(Stored items)
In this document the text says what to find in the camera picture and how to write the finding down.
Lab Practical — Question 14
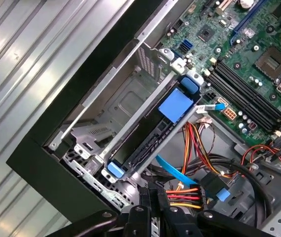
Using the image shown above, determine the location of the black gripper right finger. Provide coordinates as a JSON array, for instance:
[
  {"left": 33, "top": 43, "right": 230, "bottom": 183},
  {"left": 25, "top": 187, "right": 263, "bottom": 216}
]
[{"left": 156, "top": 187, "right": 277, "bottom": 237}]

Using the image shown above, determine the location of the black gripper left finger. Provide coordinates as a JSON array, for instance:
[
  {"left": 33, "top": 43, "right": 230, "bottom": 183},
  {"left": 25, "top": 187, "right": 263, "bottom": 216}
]
[{"left": 70, "top": 187, "right": 157, "bottom": 237}]

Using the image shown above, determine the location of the orange red disk power wire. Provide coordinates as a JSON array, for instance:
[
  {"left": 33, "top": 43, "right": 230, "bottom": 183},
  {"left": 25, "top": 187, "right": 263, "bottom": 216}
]
[{"left": 165, "top": 185, "right": 209, "bottom": 211}]

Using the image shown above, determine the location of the blue data wire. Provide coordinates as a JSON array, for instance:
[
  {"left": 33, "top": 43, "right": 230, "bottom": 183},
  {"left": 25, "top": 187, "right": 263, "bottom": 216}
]
[{"left": 156, "top": 102, "right": 231, "bottom": 201}]

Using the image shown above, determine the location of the hard disk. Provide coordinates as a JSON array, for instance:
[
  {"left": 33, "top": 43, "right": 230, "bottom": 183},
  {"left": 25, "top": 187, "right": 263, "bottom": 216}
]
[{"left": 105, "top": 75, "right": 200, "bottom": 180}]

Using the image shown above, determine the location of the metal disk bay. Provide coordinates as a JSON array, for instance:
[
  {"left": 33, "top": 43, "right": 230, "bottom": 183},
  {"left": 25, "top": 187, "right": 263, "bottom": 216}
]
[{"left": 47, "top": 37, "right": 205, "bottom": 205}]

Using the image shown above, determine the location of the black open PC case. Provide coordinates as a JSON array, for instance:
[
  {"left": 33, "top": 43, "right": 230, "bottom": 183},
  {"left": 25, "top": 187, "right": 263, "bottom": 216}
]
[{"left": 5, "top": 0, "right": 281, "bottom": 237}]

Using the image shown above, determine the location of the black RAM slot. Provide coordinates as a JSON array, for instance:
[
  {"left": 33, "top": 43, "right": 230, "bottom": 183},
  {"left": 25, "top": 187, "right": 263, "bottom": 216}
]
[
  {"left": 215, "top": 60, "right": 281, "bottom": 121},
  {"left": 210, "top": 70, "right": 281, "bottom": 128},
  {"left": 213, "top": 65, "right": 281, "bottom": 124},
  {"left": 207, "top": 74, "right": 281, "bottom": 131}
]

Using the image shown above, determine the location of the CPU socket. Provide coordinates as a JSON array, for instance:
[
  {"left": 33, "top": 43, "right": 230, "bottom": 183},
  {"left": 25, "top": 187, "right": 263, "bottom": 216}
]
[{"left": 255, "top": 46, "right": 281, "bottom": 81}]

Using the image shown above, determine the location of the green motherboard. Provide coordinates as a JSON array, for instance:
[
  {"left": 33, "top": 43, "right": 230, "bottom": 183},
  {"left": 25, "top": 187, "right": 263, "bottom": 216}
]
[{"left": 163, "top": 0, "right": 281, "bottom": 146}]

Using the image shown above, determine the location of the blue expansion slot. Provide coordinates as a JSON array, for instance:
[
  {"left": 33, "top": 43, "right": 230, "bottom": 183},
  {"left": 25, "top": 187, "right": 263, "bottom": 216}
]
[{"left": 230, "top": 0, "right": 266, "bottom": 46}]

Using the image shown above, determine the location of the orange red wire bundle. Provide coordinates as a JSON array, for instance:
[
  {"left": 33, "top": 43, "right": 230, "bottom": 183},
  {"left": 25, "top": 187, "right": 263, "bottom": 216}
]
[{"left": 179, "top": 122, "right": 281, "bottom": 191}]

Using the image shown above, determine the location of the black wire bundle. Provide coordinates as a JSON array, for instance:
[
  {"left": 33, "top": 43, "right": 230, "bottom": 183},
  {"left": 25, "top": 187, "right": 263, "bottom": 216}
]
[{"left": 145, "top": 153, "right": 281, "bottom": 223}]

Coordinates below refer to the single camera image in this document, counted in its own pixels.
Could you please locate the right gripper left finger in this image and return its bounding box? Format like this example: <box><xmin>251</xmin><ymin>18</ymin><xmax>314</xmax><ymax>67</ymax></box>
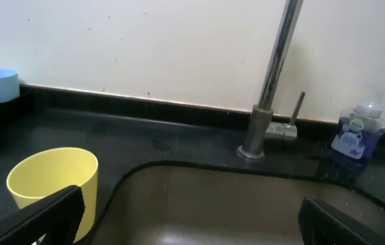
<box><xmin>0</xmin><ymin>184</ymin><xmax>86</xmax><ymax>245</ymax></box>

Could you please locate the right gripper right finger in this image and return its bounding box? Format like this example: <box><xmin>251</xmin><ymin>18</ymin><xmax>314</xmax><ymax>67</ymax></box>
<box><xmin>297</xmin><ymin>195</ymin><xmax>385</xmax><ymax>245</ymax></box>

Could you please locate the yellow cup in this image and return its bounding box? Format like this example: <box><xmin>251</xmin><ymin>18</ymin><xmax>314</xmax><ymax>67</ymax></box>
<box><xmin>5</xmin><ymin>146</ymin><xmax>99</xmax><ymax>244</ymax></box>

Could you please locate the blue soap bottle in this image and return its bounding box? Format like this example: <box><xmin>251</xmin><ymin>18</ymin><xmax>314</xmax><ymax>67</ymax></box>
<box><xmin>328</xmin><ymin>99</ymin><xmax>385</xmax><ymax>169</ymax></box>

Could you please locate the steel sink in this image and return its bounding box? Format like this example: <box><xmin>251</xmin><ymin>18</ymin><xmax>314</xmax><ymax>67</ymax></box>
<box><xmin>88</xmin><ymin>160</ymin><xmax>385</xmax><ymax>245</ymax></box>

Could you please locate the steel tap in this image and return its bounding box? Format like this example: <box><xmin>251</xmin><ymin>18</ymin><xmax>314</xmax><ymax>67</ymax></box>
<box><xmin>236</xmin><ymin>0</ymin><xmax>307</xmax><ymax>161</ymax></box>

Brief :: Your task is to repeat the entries above exactly, omitting the pictures.

Problem solution ::
In this document the text says what to find in the camera picture and how to write the finding down.
Lab Practical — Question 14
Using the image shown above, determine the location of the black gripper right finger. Provide coordinates as a JSON array, for instance:
[
  {"left": 33, "top": 43, "right": 230, "bottom": 183},
  {"left": 25, "top": 187, "right": 263, "bottom": 216}
]
[{"left": 156, "top": 187, "right": 277, "bottom": 237}]

Using the image shown above, determine the location of the black gripper left finger. Provide coordinates as a JSON array, for instance:
[
  {"left": 33, "top": 43, "right": 230, "bottom": 183},
  {"left": 25, "top": 187, "right": 263, "bottom": 216}
]
[{"left": 70, "top": 187, "right": 157, "bottom": 237}]

Using the image shown above, determine the location of the orange red disk power wire. Provide coordinates as a JSON array, for instance:
[
  {"left": 33, "top": 43, "right": 230, "bottom": 183},
  {"left": 25, "top": 187, "right": 263, "bottom": 216}
]
[{"left": 165, "top": 185, "right": 209, "bottom": 211}]

Using the image shown above, determine the location of the blue data wire. Provide coordinates as a JSON array, for instance:
[
  {"left": 33, "top": 43, "right": 230, "bottom": 183},
  {"left": 25, "top": 187, "right": 263, "bottom": 216}
]
[{"left": 156, "top": 102, "right": 231, "bottom": 201}]

Using the image shown above, determine the location of the hard disk. Provide coordinates as a JSON array, for instance:
[
  {"left": 33, "top": 43, "right": 230, "bottom": 183},
  {"left": 25, "top": 187, "right": 263, "bottom": 216}
]
[{"left": 105, "top": 75, "right": 200, "bottom": 180}]

Using the image shown above, determine the location of the metal disk bay. Provide coordinates as a JSON array, for instance:
[
  {"left": 33, "top": 43, "right": 230, "bottom": 183},
  {"left": 25, "top": 187, "right": 263, "bottom": 216}
]
[{"left": 47, "top": 37, "right": 205, "bottom": 205}]

Using the image shown above, determine the location of the black open PC case. Provide coordinates as a JSON array, for instance:
[
  {"left": 33, "top": 43, "right": 230, "bottom": 183},
  {"left": 25, "top": 187, "right": 263, "bottom": 216}
]
[{"left": 5, "top": 0, "right": 281, "bottom": 237}]

Using the image shown above, determine the location of the black RAM slot. Provide coordinates as a JSON array, for instance:
[
  {"left": 33, "top": 43, "right": 230, "bottom": 183},
  {"left": 25, "top": 187, "right": 263, "bottom": 216}
]
[
  {"left": 215, "top": 60, "right": 281, "bottom": 121},
  {"left": 210, "top": 70, "right": 281, "bottom": 128},
  {"left": 213, "top": 65, "right": 281, "bottom": 124},
  {"left": 207, "top": 74, "right": 281, "bottom": 131}
]

Using the image shown above, determine the location of the CPU socket. Provide coordinates as a JSON array, for instance:
[
  {"left": 33, "top": 43, "right": 230, "bottom": 183},
  {"left": 25, "top": 187, "right": 263, "bottom": 216}
]
[{"left": 255, "top": 46, "right": 281, "bottom": 81}]

Using the image shown above, determine the location of the green motherboard. Provide coordinates as a JSON array, for instance:
[
  {"left": 33, "top": 43, "right": 230, "bottom": 183},
  {"left": 25, "top": 187, "right": 263, "bottom": 216}
]
[{"left": 163, "top": 0, "right": 281, "bottom": 146}]

Using the image shown above, determine the location of the blue expansion slot. Provide coordinates as a JSON array, for instance:
[
  {"left": 33, "top": 43, "right": 230, "bottom": 183},
  {"left": 25, "top": 187, "right": 263, "bottom": 216}
]
[{"left": 230, "top": 0, "right": 266, "bottom": 46}]

Using the image shown above, determine the location of the orange red wire bundle. Provide coordinates as a JSON array, for instance:
[
  {"left": 33, "top": 43, "right": 230, "bottom": 183},
  {"left": 25, "top": 187, "right": 263, "bottom": 216}
]
[{"left": 179, "top": 122, "right": 281, "bottom": 191}]

Using the image shown above, determine the location of the black wire bundle. Provide coordinates as a JSON array, for instance:
[
  {"left": 33, "top": 43, "right": 230, "bottom": 183},
  {"left": 25, "top": 187, "right": 263, "bottom": 216}
]
[{"left": 145, "top": 153, "right": 281, "bottom": 223}]

Coordinates below refer to the single camera image in this document, counted in its own pixels.
Could you please locate the right gripper left finger in this image and return its bounding box? Format like this example: <box><xmin>251</xmin><ymin>18</ymin><xmax>314</xmax><ymax>67</ymax></box>
<box><xmin>0</xmin><ymin>184</ymin><xmax>86</xmax><ymax>245</ymax></box>

Could you please locate the right gripper right finger in this image and return its bounding box? Format like this example: <box><xmin>251</xmin><ymin>18</ymin><xmax>314</xmax><ymax>67</ymax></box>
<box><xmin>297</xmin><ymin>195</ymin><xmax>385</xmax><ymax>245</ymax></box>

Could you please locate the yellow cup in this image and return its bounding box? Format like this example: <box><xmin>251</xmin><ymin>18</ymin><xmax>314</xmax><ymax>67</ymax></box>
<box><xmin>5</xmin><ymin>146</ymin><xmax>99</xmax><ymax>244</ymax></box>

Could you please locate the blue soap bottle in this image and return its bounding box? Format like this example: <box><xmin>251</xmin><ymin>18</ymin><xmax>314</xmax><ymax>67</ymax></box>
<box><xmin>328</xmin><ymin>99</ymin><xmax>385</xmax><ymax>169</ymax></box>

Could you please locate the steel sink in this image and return its bounding box? Format like this example: <box><xmin>251</xmin><ymin>18</ymin><xmax>314</xmax><ymax>67</ymax></box>
<box><xmin>88</xmin><ymin>160</ymin><xmax>385</xmax><ymax>245</ymax></box>

Could you please locate the steel tap in this image and return its bounding box? Format like this example: <box><xmin>251</xmin><ymin>18</ymin><xmax>314</xmax><ymax>67</ymax></box>
<box><xmin>236</xmin><ymin>0</ymin><xmax>307</xmax><ymax>161</ymax></box>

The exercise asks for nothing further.